* [Action item]: Where in the data below does the word "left" appear? Copy every line that has it.

* [Dataset content]:
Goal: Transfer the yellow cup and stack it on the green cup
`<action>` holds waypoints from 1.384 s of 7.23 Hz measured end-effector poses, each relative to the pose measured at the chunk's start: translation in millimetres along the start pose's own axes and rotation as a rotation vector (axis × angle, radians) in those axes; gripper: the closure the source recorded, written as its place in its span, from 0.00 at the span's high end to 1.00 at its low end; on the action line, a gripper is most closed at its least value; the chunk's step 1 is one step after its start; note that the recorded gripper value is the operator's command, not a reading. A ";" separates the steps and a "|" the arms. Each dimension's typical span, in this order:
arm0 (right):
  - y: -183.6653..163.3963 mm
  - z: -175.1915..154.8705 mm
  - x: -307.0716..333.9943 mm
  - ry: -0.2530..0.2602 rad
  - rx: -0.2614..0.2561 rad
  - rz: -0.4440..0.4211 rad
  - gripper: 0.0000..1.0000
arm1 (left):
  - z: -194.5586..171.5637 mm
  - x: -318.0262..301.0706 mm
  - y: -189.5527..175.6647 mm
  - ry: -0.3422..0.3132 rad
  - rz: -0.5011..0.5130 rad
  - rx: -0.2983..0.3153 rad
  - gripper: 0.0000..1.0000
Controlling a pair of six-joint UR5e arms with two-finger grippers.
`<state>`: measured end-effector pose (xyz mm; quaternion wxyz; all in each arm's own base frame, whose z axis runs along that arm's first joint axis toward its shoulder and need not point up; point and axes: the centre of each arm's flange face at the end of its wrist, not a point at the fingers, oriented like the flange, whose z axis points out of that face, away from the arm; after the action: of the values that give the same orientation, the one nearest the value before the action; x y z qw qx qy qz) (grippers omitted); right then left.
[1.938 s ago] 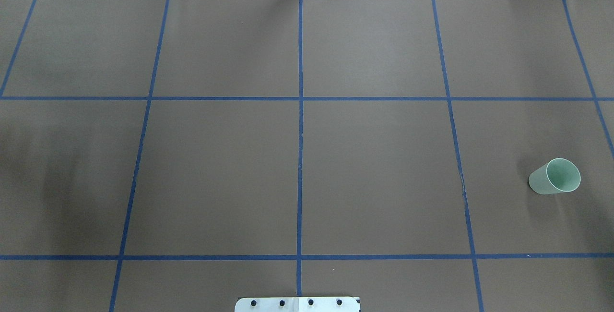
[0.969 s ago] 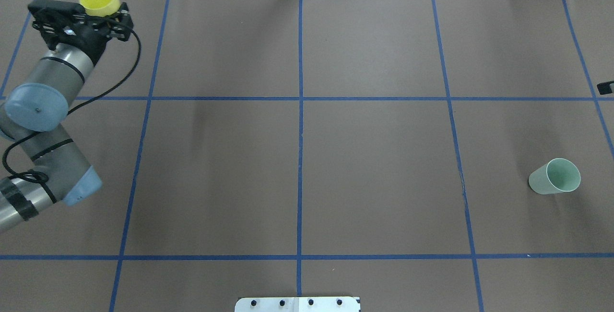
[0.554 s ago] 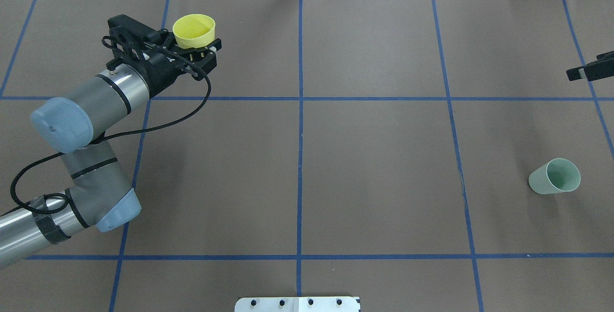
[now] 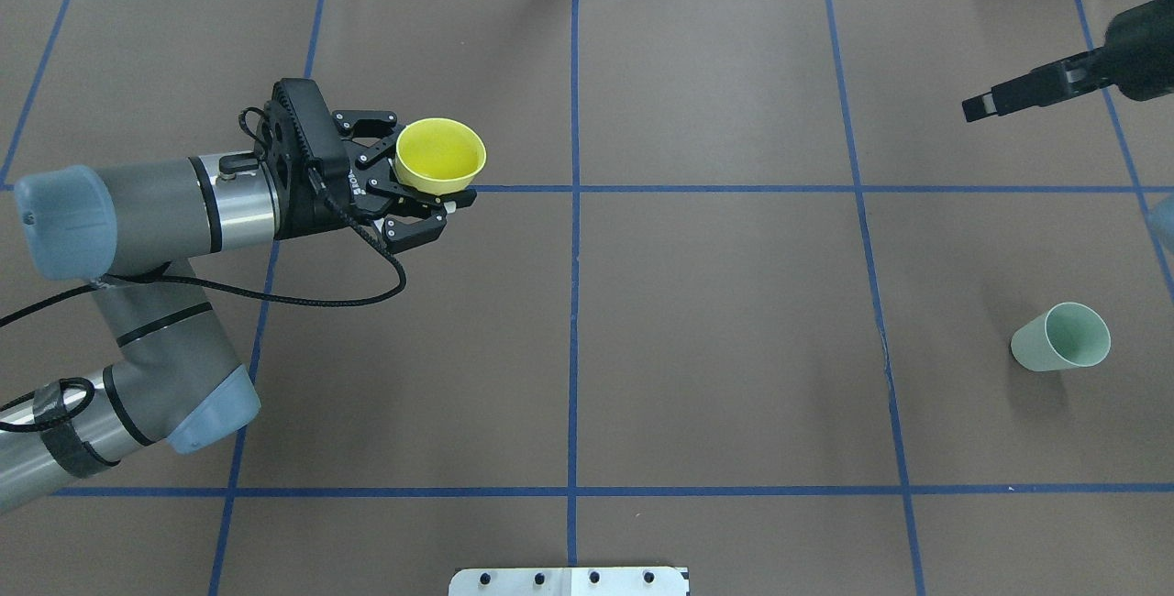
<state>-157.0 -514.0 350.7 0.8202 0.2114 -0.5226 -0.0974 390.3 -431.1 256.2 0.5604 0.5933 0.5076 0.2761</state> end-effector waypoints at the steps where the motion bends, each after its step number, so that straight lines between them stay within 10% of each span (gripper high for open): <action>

* [Reply]:
arm1 (left):
`<state>`: measured end-effector pose (xyz mm; quaternion wxyz; all in each arm's own base frame, whose z axis runs along that arm's first joint axis toward its shoulder and need not point up; point and axes: the centre of each arm's flange face at the end of its wrist, not a point at the fingers, oriented like the flange, whose z axis points out of that face, away from the arm; after the action: of the values that give the same orientation, the one nearest the value before the action; x y z qw qx qy qz) (grippers omitted); right then left.

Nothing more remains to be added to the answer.